**What to do**
Pictures are to be left out, and every entry repeated exactly.

--*--

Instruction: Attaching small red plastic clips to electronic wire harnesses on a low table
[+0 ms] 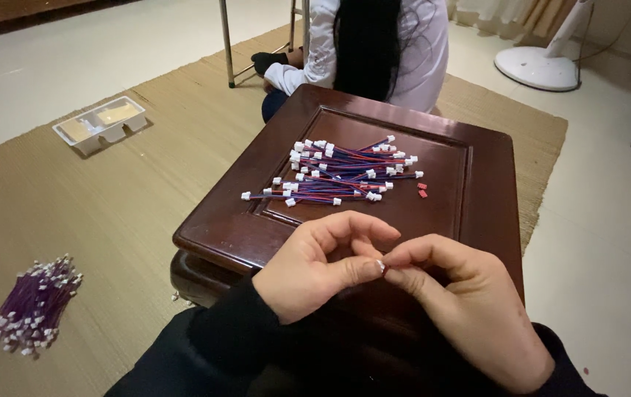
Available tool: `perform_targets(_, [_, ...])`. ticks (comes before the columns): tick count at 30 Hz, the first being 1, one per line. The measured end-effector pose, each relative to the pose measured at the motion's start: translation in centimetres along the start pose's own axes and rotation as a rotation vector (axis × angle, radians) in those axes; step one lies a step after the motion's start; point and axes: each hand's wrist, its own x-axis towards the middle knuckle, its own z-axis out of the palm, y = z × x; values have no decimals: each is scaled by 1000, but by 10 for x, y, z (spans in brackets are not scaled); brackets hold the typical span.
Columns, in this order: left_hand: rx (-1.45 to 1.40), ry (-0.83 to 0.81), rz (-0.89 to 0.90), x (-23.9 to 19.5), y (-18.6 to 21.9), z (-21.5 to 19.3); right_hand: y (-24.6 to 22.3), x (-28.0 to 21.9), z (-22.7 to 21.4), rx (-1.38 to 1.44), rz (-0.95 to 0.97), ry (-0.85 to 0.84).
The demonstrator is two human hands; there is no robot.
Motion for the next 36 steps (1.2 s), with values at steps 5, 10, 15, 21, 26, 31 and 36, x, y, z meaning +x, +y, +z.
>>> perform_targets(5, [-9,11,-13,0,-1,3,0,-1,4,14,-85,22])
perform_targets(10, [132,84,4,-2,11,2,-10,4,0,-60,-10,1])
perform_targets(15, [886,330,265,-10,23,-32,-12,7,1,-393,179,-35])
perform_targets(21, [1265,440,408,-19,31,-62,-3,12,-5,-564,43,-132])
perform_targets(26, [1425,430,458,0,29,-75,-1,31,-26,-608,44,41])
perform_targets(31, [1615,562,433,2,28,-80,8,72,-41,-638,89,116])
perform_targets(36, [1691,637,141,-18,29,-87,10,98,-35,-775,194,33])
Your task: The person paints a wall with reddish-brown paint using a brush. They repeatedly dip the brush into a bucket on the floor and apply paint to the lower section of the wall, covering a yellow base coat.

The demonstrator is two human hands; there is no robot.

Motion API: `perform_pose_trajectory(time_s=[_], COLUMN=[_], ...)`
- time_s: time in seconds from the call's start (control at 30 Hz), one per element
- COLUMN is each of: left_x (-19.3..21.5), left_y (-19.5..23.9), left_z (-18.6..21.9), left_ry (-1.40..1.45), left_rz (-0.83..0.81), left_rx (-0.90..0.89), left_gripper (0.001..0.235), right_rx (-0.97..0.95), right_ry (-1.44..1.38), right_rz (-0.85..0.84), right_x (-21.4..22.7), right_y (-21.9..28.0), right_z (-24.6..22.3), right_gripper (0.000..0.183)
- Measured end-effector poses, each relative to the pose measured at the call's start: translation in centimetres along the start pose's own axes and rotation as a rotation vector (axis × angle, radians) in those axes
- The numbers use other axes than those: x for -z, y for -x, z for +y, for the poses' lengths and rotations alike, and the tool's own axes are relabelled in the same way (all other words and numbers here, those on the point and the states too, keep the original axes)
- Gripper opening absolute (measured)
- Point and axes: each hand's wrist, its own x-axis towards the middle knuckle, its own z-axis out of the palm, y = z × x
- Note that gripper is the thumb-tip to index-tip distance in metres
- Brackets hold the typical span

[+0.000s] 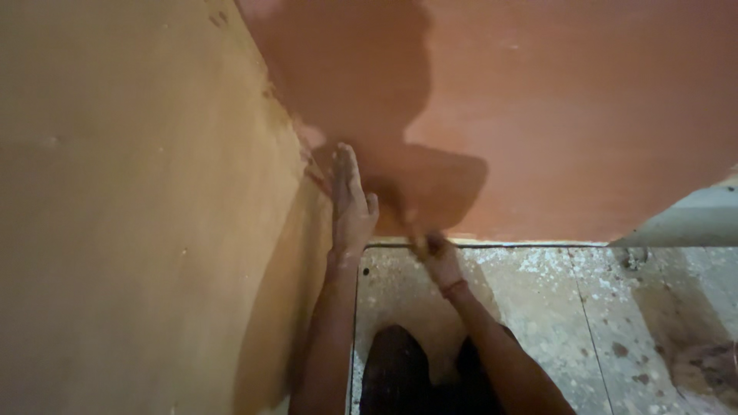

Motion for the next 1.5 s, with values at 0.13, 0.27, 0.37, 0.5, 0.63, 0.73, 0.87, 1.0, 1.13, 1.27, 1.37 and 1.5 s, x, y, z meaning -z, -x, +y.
perform_pose_trajectory(time_s=[0.13,0.27,0.37,0.5,0.63,0.73,0.87,1.0,1.13,1.27,1.37,1.5], left_x=[0.6,0.4,0.9,2.8,5.0,5.9,5.7,5.1,5.2,6.7,7.8,8.8], left_y=[-1.0,-1.4,-1.6,-2.3,-3.2,-4.9,-6.1,-6.2,-6.7,-7.2,-8.0,-9.4], left_z=[0.1,-0.1,0.1,1.1,3.0,3.8,4.3,4.3,4.3,5.1,6.5,7.9], left_ry=[0.043,0.044,0.052,-0.099,0.004,0.048,0.034,-0.008,-0.036,-0.035,0.034,0.003], left_rz=[-0.063,-0.121,-0.128,-0.215,-0.023,0.043,-0.017,-0.046,-0.083,-0.054,0.068,0.091], left_rx=[0.037,0.008,-0.004,0.069,0.013,-0.062,-0.051,-0.045,-0.034,-0.068,-0.153,-0.139], left_gripper=[0.098,0.101,0.102,0.103,0.100,0.101,0.105,0.107,0.107,0.102,0.096,0.095], right_rx=[0.137,0.081,0.051,0.128,0.127,0.178,0.222,0.251,0.392,0.175,0.161,0.324], right_ry=[-0.116,-0.168,-0.171,-0.073,-0.119,0.022,-0.097,-0.229,-0.226,-0.130,-0.124,-0.163], right_rz=[0.363,0.674,0.646,0.180,-0.224,-0.133,0.310,0.707,0.626,0.207,-0.179,-0.290], right_x=[2.2,1.4,0.1,-1.7,-1.9,0.7,6.4,8.3,7.4,5.3,3.8,5.4], right_y=[4.3,7.6,5.8,2.8,1.0,0.0,1.7,5.4,4.4,2.5,2.0,0.9], right_z=[-3.2,-4.2,-4.6,-4.2,-4.9,-7.2,-10.9,-13.3,-15.7,-17.3,-17.7,-19.6], right_gripper=[0.048,0.056,0.058,0.043,0.045,0.029,0.023,0.052,0.056,0.048,0.051,0.046])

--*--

**Answer to this problem**
Instruction: Attaching small red plastic clips to electronic wire harnesses on a low table
[+0 ms] 
Available tool: `perform_targets(_, [_, ...])`. ticks (comes before the columns): tick count at 30 Hz, the first being 1, one per line. The measured end-effector pose, each relative to the pose measured at the motion's start: translation in centimetres along the start pose's own axes and rotation as a rotation vector (axis × angle, radians) in those axes; step one lies a step after the motion's start; point and axes: each hand's wrist, its own x-axis towards the middle knuckle, its own z-axis out of the palm, y = z × x; values have no decimals: each is scaled by 1000, but by 10 for x, y, z (spans in brackets are not scaled); brackets hold the typical span.
Columns, in this order: left_hand: rx (-1.45 to 1.40), ry (-0.83 to 0.81), rz (-0.89 to 0.90), x (-23.9 to 19.5), y (-18.6 to 21.9), z (-21.5 to 19.3); right_hand: y (-24.6 to 22.3), x (-28.0 to 21.9), z (-22.7 to 21.4), rx (-1.38 to 1.44), rz (-0.95 to 0.97), ry (-0.85 to 0.84).
The demonstrator is two human hands; there is no robot.
Motion for the next 36 steps (1.2 s), with values at steps 5, 10, 15, 21, 26, 31 and 36, x, y, z meaning +x, +y, +z.
>>> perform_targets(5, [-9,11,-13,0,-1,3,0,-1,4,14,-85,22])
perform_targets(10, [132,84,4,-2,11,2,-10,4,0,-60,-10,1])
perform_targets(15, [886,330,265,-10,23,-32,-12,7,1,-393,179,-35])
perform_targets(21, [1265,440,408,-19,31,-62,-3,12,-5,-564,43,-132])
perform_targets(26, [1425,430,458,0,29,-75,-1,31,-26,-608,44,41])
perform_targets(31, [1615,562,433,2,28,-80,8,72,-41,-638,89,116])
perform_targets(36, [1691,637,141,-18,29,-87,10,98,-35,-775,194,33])
Your task: The person paints a wall with reddish-brown paint using a brush. They repeatedly dip the brush into a bucket on the floor and apply paint to the lower section of the wall, covering a yellow base coat.

The demonstrator is two human hands; there is no robot.

Motion API: `perform_pose_trajectory(time_s=[_], COLUMN=[_], ...)`
- time_s: time in seconds from the call's start (control at 30 Hz), one per element
- COLUMN is each of: left_x (-19.3..21.5), left_y (-19.5..23.9), left_z (-18.6..21.9), left_ry (-1.40..1.45), left_rz (-0.83..0.81), left_rx (-0.90..0.89), left_gripper (0.001..0.235), right_rx (-0.97..0.95), right_ry (-1.44..1.38), right_rz (-0.85..0.84), right_x (-21.4..22.7), right_y (-21.9..28.0), right_z (-24.6..22.3), right_gripper (0.000..0.183)
- Measured end-effector poses, each relative to the pose measured at the call's start: translation in centimetres along the start pose's own axes and rotation as a rotation vector (axis × angle, radians) in those axes
- The numbers use other axes than those: x for -z, y for -x, z for +y, for the poses' lengths and rotations alike, and the tool's own axes are relabelled in the same way (all other words and numbers here, those on the point and the states too, keep the original axes)
- Gripper opening absolute (measured)
- Point and axes: each hand's wrist, its own x-axis towards the middle knuckle, its own z-axis out of the palm, y = z × x
- Note that gripper is the thumb-tip to index-tip distance in metres
- Brackets hold the typical span

[+0.000s] 

Motion for the next 1.5 s, with values at 0.13, 0.27, 0.37, 0.5, 0.63, 0.73, 0.87, 1.0, 1.13, 1.27, 1.37 and 1.5 s, x, y, z meaning -z, -x, +y.
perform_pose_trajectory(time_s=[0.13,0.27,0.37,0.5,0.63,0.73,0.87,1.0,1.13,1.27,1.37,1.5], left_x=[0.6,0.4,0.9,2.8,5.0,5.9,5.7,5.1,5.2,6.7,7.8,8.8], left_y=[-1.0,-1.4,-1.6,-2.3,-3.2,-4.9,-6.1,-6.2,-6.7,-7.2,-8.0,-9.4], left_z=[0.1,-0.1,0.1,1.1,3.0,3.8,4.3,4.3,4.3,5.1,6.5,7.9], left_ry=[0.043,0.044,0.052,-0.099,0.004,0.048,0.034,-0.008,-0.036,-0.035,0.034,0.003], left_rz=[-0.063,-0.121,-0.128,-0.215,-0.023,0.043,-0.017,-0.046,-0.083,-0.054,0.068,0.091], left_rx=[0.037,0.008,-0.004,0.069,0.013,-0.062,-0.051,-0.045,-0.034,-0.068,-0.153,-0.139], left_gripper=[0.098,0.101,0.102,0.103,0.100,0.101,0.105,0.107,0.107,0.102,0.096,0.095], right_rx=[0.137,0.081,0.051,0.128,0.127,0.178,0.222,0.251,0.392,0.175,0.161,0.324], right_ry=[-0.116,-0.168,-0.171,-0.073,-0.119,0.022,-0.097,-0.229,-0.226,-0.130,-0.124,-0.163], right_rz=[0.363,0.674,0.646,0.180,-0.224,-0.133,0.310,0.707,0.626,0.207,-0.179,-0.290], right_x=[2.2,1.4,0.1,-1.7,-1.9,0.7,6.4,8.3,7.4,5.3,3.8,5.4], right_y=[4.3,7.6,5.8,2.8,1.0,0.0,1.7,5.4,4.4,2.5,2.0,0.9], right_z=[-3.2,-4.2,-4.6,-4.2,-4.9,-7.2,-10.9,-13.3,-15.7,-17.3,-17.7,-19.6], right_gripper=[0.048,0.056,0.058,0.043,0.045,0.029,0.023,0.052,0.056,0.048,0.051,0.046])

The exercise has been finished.